Willingham refers to two new studies which, she apparently believes, support her view that only the core conditions of autism as set out in the DSM5 Autism Spectrum Disorder should be considered as relevant and deserving of focus than "the other variables that lend the condition its "spectrum metaphor"". The 1st study compared various quality of life measures of 169 high-functioning (IQ>70) adults with ASD to 3 groups of persons with ADHD (85), affective disorders (85) and disruptive behaviour disorders (83).
The 2nd study referenced by Emily Willingham is interesting in that it is based on data from the Simons Simplex Collection described by Willingham:
"(This collection of data from families that include one child with autism and unaffected parents and siblings is funded by the Simons Foundation, SFARI.org’s parent organization.) The [participants] teenagers all carry a diagnosis of autism spectrum disorder and are all of at least average intelligence."
The 2nd study referenced by Emily Willingham is interesting in that it is based on data from the Simons Simplex Collection described by Willingham:
"(This collection of data from families that include one child with autism and unaffected parents and siblings is funded by the Simons Foundation, SFARI.org’s parent organization.) The [participants] teenagers all carry a diagnosis of autism spectrum disorder and are all of at least average intelligence."
Neither study compared quality of life indicators as between groups of persons with autism spectrum disorder and various levels of intellectual disabilities with those of average or higher levels. There were no participants in either study who had an autism spectrum disorder and an intellectual disability. The studies cited are meaningless in light of the fact that approximately 50% of those with an Autism Spectrum Disorder are estimated by the World Health Organization to have an intellectual disability: WHO, September 2013. The DSM-IV definition of Aspergers Disorder stipulated that an Aspergers diagnosis could not be given in cases where the individual had an intellectual disability. These are significant facts of which Ms Willingham appears to remain blissfully unaware. If the suggestion by Emily Willingham to embrace the long entrenched, misguided tendency to ignore intellectual disability in autism spectrum disorder research is accepted it will further lessen the chances that the challenges facing those most severely affected by autism spectrum disorder and intellectual disability will benefit from any such "pure" autism research.
SFARI published the disclaimer that Willingham's opinion comment like all News and Opinion articles on SFARI.org are editorially independent of the Simons Foundation.

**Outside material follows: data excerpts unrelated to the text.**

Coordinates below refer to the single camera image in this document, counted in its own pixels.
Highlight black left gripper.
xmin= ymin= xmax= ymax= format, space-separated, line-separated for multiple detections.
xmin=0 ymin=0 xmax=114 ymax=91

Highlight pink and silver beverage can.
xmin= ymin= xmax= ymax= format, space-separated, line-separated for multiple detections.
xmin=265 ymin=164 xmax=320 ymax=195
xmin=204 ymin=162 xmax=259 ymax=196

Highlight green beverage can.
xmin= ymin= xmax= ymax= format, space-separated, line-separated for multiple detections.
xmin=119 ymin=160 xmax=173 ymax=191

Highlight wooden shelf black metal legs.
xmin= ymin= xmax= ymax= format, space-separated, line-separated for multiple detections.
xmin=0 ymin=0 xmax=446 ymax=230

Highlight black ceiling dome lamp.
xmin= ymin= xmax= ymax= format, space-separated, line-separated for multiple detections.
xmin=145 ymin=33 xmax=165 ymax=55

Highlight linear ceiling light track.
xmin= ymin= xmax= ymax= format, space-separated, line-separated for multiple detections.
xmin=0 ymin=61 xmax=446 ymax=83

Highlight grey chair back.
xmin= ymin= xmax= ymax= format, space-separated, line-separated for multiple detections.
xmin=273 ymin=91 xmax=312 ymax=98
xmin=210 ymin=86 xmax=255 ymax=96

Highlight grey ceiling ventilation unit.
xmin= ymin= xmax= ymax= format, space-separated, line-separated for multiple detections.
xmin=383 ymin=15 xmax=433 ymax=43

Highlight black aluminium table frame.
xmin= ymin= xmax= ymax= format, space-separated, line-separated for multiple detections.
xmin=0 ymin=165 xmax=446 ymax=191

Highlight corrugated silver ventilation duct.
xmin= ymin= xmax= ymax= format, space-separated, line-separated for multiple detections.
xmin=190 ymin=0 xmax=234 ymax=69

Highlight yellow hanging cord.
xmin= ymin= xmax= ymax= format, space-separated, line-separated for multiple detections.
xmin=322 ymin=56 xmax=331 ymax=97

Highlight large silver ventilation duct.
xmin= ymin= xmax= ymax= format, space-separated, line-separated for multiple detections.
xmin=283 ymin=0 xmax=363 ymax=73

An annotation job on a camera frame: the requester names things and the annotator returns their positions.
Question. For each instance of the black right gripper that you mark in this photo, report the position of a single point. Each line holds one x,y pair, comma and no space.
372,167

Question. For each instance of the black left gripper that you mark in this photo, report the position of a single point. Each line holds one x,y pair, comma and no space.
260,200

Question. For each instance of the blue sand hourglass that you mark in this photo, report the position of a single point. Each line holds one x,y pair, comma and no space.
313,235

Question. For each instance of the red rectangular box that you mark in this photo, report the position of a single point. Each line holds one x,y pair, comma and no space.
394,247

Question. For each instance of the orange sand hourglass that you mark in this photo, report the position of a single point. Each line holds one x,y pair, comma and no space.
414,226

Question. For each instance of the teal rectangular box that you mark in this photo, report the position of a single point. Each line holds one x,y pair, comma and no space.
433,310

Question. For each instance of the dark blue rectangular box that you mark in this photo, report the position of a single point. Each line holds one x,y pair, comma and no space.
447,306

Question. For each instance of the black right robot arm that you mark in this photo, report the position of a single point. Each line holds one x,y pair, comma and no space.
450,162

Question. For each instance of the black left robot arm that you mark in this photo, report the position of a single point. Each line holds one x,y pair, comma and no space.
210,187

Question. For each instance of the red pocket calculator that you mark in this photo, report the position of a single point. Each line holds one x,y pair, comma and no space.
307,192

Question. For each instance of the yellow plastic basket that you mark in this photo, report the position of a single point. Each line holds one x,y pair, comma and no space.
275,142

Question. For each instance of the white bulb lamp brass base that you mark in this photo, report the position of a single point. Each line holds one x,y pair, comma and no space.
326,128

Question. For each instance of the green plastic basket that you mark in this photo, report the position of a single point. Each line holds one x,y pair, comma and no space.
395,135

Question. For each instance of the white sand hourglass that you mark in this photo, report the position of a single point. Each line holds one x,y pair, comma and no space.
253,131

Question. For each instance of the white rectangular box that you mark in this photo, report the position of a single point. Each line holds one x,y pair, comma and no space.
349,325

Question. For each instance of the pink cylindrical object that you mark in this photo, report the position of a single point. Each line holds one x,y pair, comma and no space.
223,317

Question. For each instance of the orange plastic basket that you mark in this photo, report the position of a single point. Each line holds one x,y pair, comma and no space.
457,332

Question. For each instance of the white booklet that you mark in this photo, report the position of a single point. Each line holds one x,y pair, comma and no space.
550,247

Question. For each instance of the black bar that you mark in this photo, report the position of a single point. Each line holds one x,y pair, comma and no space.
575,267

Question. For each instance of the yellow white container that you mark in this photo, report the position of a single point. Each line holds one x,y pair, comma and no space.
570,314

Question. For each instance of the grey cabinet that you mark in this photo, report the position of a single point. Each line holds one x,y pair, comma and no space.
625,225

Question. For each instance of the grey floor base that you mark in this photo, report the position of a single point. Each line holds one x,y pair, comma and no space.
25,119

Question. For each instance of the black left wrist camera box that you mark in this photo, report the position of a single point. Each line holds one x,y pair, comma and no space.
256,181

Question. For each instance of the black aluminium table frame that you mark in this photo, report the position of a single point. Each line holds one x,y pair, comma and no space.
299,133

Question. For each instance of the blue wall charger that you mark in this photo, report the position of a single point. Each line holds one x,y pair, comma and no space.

Yet the fact remains that SFARI allowed Willingham to use the SFARI pulpit to misrepresent the realities facing those with severe autism disorders and intellectual disabilities to the world.
There is little reason to hope that persons with severe autism disorder and profound intellectual disability, people like my son, will ever benefit from "autism" research as long as Willingham, SFARI and others perpetuate the "pure" autism focus that Willingham believes would be of benefit to her High Functioning Autistic son.